When confirming a diagnosis of IBD, the only definitive way is through biopsies of the GI tract. The biopsy will often reveal the amount and type of the inflammatory cells in the stomach or the intestinal wall. There are 2 options for obtaining biopsies – endoscopy/colonoscopy and surgical. While endoscopy/colonoscopy is a less invasive method for obtaining biopsies and requires less recovery time, it does not allow access to certain parts of the GI tract. Additionally, the doctor is not able to take as thick of samples for biopsies, which can lead to inconclusive results. Surgical biopsies are typically preferred because it allows the veterinarian to see the full GI tract and take fuller biopsies. While a confirmed diagnosis is extremely helpful, it may not be the right choice for your cat depending on their other risk factors or diseases. Anesthesia does come with a risk and there is recovery time to consider. Just Cats will work with you to determine what’s the right plan for your particular cat.

How is IBD treated?

Acupuncture helps treat inflammation like IBD. 

Treatment is essential to controlling IBD and minimizing the effects.
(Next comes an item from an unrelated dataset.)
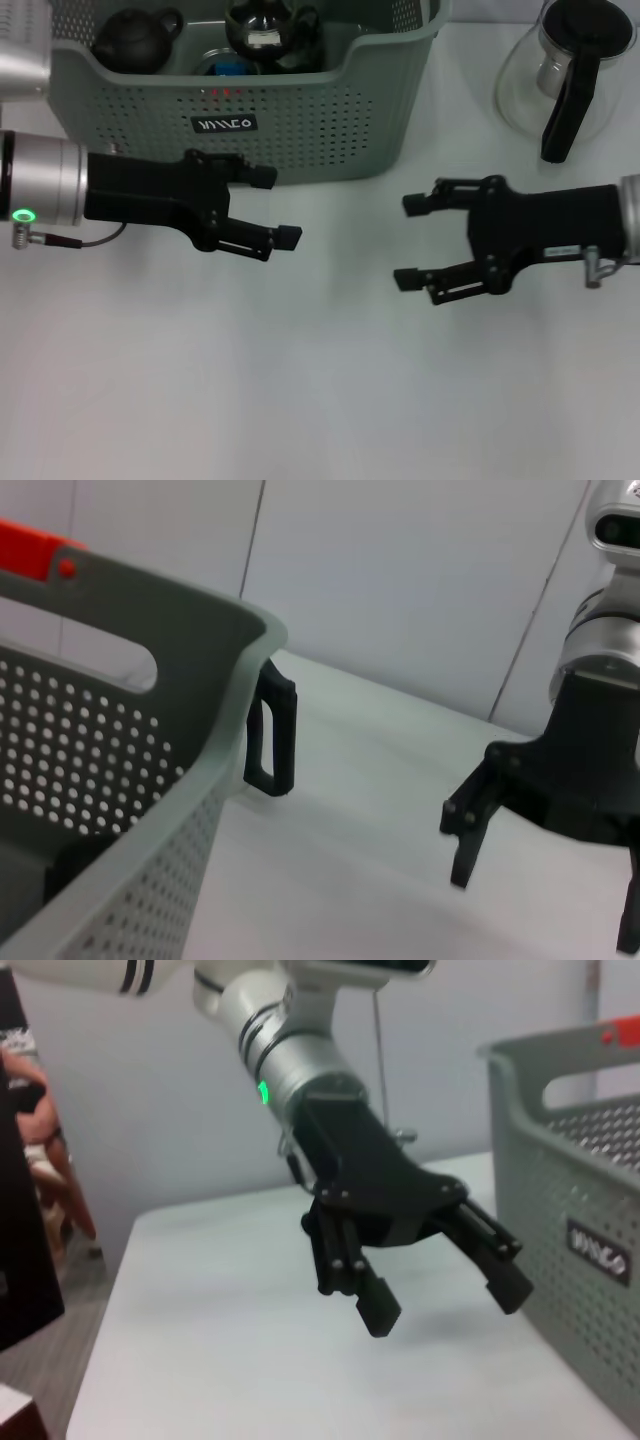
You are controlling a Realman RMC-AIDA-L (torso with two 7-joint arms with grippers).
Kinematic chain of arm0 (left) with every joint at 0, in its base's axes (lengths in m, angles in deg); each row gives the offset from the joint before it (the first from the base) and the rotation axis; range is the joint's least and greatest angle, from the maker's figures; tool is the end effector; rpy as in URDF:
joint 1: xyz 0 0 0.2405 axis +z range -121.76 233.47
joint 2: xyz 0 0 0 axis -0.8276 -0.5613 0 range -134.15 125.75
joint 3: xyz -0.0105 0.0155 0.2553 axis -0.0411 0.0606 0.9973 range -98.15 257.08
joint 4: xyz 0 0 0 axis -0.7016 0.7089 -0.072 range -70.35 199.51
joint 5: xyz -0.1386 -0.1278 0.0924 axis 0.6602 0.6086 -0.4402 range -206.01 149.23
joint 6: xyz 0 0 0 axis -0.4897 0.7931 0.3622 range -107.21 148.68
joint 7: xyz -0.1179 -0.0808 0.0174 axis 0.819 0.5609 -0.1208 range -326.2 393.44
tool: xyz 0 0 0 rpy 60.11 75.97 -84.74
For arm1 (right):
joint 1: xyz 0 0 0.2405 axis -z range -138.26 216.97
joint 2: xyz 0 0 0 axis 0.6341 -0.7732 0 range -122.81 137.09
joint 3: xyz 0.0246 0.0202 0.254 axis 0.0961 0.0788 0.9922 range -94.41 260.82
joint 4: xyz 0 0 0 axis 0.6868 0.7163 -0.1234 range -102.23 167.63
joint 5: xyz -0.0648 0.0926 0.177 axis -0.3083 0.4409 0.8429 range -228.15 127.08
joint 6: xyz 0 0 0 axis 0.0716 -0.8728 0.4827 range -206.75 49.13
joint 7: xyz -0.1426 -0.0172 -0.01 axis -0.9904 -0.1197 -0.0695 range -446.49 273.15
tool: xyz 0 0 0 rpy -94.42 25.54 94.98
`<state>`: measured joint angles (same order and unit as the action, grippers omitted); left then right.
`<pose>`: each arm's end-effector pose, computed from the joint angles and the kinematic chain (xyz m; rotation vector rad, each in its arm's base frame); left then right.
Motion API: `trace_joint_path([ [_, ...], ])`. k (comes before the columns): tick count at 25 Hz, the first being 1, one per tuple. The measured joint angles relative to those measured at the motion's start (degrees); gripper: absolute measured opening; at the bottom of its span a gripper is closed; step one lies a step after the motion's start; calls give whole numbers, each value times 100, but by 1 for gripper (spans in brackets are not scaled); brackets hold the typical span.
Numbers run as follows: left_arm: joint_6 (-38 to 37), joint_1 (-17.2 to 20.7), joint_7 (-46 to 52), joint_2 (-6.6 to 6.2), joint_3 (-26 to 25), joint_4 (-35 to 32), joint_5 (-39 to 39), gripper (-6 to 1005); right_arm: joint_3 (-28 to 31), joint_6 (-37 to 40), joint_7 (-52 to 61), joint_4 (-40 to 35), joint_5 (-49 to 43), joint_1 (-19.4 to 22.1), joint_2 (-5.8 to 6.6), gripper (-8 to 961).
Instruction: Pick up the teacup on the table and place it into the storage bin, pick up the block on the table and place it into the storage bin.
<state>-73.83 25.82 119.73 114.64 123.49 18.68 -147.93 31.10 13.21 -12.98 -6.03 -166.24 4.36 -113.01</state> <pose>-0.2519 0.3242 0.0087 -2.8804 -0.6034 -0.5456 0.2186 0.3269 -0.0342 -3.0326 0.2468 0.5833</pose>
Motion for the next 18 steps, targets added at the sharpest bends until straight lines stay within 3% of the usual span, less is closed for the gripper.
trace_joint_path([
  [6,47,34,-20,15,114,48,-55,939,-299,-338,-23,236,-23,-125,21,916],
  [18,178,80,-86,44,124,267,-290,934,-393,-318,12,184,-39,-63,53,910],
])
If left untreated, chronic inflammation can lead to further damage in the GI tract.  Treatment is usually a multi-faceted approach involving diet, supplements, medication and/or acupuncture.

Diet management: Diet management is the first component to treating IBD. Some cats are able to manage their symptoms primarily with a diet change and the type of diet will depend on your particular cat varying from prescription diets to high quality over the counter food. It’s all about what works for your cat’s symptoms.

Many cats at some point in their IBD treatment will require medications to help control their symptoms. Anti-nausea medications, anti-inflammatory medications, and probiotics can all be helpful in treating your cat’s IBD.

Additionally, certain alternative therapies like acupuncture can help alleviate symptoms and keep your cat feeling their best.  Acupuncture tries to reestablish the balance in the body by stimulating points to help move energy, clear blockages, and support and strengthen any weaknesses that exist. It has been shown to increase the release of beta endorphins, which are natural pain relievers in the body.  It can also increase serotonin release, which helps boost mood and helps patients feel better.  It also helps relieve inflammation in the body, which makes it particularly effective for treating IBD – which essentially is an inflamed gut.

Can IBD be cured?

A happy and well managed IBD patient!

Unfortunately not, but it can be managed to help your cat live a happy and healthy life. Through an appropriate mix of medications and careful monitoring of your cat’s progress, you can greatly reduce the effect IBD has on your cat.